* **WHAT THE EXERCISE ASKS**
Each line in the listing below that contains "robot" should be returned.
····················
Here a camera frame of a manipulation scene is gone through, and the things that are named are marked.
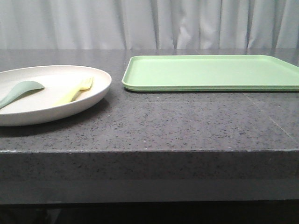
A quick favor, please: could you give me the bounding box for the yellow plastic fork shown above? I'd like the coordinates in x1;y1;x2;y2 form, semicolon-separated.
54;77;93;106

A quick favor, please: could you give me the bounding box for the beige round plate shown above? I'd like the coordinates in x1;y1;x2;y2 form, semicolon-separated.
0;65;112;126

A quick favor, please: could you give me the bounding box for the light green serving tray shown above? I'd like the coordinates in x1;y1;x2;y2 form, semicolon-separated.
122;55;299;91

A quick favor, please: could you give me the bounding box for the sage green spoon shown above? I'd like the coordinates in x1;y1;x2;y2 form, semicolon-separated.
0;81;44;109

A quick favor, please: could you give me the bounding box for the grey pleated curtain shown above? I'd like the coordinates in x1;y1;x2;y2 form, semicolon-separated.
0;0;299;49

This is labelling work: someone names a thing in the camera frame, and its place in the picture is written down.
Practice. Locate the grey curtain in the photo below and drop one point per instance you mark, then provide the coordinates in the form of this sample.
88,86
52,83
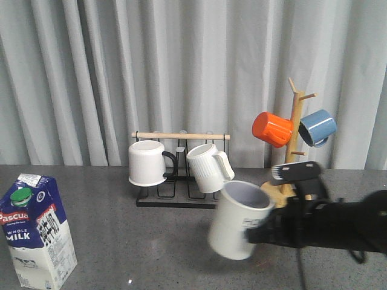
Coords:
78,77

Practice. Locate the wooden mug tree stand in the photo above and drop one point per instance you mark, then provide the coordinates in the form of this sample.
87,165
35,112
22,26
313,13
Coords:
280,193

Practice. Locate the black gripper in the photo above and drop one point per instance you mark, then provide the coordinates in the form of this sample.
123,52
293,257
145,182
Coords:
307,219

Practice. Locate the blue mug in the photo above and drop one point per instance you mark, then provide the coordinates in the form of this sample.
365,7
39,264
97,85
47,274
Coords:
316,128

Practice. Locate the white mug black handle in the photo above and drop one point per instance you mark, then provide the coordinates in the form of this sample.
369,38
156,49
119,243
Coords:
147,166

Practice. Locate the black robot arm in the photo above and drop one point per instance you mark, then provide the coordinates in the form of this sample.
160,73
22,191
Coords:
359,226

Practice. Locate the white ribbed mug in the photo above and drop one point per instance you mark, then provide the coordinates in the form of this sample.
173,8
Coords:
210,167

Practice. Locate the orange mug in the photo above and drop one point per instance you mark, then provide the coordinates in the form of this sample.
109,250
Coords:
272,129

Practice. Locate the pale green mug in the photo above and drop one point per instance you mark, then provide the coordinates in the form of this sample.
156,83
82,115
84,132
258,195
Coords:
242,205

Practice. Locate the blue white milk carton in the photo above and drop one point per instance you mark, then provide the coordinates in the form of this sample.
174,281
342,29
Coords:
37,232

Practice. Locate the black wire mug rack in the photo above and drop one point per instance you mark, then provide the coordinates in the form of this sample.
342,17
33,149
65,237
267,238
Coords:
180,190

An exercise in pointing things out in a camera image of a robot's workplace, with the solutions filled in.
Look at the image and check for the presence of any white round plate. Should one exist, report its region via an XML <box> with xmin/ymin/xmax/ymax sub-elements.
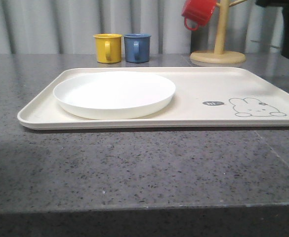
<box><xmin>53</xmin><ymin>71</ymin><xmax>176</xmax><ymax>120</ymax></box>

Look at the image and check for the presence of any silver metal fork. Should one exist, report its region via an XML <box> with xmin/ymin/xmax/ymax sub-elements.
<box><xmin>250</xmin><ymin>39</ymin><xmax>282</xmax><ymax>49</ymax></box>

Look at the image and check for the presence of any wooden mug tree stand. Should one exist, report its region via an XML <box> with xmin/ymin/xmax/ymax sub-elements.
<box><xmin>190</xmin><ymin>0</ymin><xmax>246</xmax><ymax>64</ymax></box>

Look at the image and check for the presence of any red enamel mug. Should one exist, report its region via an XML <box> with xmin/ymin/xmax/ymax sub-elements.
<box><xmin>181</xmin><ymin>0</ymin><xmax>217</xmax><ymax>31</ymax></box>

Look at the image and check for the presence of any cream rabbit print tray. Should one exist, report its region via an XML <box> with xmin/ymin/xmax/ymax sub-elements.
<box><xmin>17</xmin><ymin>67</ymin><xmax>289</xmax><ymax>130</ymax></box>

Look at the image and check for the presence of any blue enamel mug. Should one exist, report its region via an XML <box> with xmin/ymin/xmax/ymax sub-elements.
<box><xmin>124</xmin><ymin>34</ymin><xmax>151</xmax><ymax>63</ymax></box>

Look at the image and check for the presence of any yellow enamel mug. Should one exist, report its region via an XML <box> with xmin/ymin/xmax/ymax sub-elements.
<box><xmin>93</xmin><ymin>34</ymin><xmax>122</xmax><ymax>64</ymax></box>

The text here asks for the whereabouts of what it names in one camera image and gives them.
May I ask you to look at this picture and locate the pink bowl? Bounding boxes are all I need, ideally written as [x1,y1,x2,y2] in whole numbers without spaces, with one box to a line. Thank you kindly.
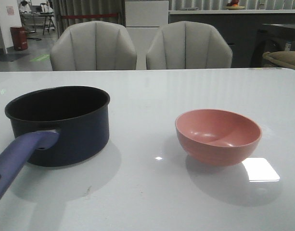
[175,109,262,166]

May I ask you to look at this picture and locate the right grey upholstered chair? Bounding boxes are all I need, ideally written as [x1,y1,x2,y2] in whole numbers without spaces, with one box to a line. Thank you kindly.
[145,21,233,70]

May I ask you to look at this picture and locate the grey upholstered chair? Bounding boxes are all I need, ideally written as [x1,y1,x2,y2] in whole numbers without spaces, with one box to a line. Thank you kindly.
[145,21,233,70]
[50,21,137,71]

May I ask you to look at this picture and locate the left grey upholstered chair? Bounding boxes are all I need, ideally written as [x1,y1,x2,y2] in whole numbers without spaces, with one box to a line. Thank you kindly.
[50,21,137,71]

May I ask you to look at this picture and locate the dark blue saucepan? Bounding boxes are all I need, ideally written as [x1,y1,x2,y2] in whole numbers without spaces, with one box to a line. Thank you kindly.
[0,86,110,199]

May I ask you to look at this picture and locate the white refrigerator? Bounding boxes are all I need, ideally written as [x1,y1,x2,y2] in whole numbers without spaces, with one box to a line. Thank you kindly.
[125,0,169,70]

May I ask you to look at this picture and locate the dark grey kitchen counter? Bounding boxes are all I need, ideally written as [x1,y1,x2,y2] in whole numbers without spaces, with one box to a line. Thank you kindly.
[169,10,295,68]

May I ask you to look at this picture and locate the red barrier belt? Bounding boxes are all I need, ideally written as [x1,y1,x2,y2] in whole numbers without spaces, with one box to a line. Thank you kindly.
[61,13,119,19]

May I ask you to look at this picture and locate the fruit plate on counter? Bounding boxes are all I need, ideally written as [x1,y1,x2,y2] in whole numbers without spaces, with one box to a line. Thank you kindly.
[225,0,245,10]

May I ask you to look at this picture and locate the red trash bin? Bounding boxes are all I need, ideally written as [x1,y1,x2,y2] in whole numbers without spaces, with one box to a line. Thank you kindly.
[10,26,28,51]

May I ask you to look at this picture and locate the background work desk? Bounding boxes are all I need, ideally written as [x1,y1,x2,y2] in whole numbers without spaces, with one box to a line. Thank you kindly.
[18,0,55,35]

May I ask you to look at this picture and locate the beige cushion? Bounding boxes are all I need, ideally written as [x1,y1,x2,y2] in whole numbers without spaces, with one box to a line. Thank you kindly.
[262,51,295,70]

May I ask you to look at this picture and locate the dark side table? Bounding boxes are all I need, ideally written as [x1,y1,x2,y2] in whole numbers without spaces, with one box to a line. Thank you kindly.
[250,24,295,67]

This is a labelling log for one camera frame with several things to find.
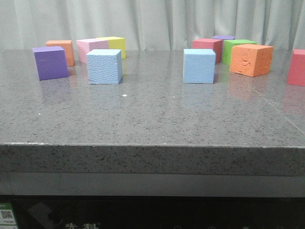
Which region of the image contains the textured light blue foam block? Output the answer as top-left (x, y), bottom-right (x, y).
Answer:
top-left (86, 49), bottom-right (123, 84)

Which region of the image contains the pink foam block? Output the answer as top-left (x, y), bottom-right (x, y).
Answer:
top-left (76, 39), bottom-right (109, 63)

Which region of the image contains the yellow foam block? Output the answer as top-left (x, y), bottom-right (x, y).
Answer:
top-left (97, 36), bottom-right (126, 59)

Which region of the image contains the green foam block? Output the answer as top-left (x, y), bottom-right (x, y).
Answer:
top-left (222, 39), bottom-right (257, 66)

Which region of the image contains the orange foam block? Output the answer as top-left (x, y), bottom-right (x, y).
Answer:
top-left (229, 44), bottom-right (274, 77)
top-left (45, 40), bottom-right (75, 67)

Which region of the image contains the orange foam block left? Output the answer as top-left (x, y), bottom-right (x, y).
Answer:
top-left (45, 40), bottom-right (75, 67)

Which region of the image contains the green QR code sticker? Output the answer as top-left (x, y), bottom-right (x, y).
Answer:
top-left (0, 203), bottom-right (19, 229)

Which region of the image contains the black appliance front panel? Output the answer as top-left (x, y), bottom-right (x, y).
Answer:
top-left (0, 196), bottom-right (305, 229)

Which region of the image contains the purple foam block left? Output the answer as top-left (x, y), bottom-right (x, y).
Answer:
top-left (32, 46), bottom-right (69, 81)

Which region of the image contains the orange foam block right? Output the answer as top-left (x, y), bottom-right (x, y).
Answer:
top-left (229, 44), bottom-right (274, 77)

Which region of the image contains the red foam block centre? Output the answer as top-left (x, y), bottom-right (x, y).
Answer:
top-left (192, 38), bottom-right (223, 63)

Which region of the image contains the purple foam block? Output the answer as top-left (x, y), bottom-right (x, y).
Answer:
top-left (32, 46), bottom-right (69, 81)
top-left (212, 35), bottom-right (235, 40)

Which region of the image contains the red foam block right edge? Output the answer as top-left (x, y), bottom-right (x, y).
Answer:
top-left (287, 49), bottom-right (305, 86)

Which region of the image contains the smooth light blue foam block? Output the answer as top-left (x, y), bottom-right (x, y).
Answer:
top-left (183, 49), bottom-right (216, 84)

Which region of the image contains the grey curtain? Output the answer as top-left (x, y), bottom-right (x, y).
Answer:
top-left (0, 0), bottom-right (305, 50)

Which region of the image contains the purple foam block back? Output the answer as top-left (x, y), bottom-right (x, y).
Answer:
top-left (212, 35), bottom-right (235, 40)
····················
* **ANSWER TO THIS EXERCISE**
Practice. Locate the black robot arm in the photo above and drop one point per instance you mark, then provide the coordinates in the form of this sample.
An exercise in pointing things out in a camera image of a robot's workplace, with the solutions filled in.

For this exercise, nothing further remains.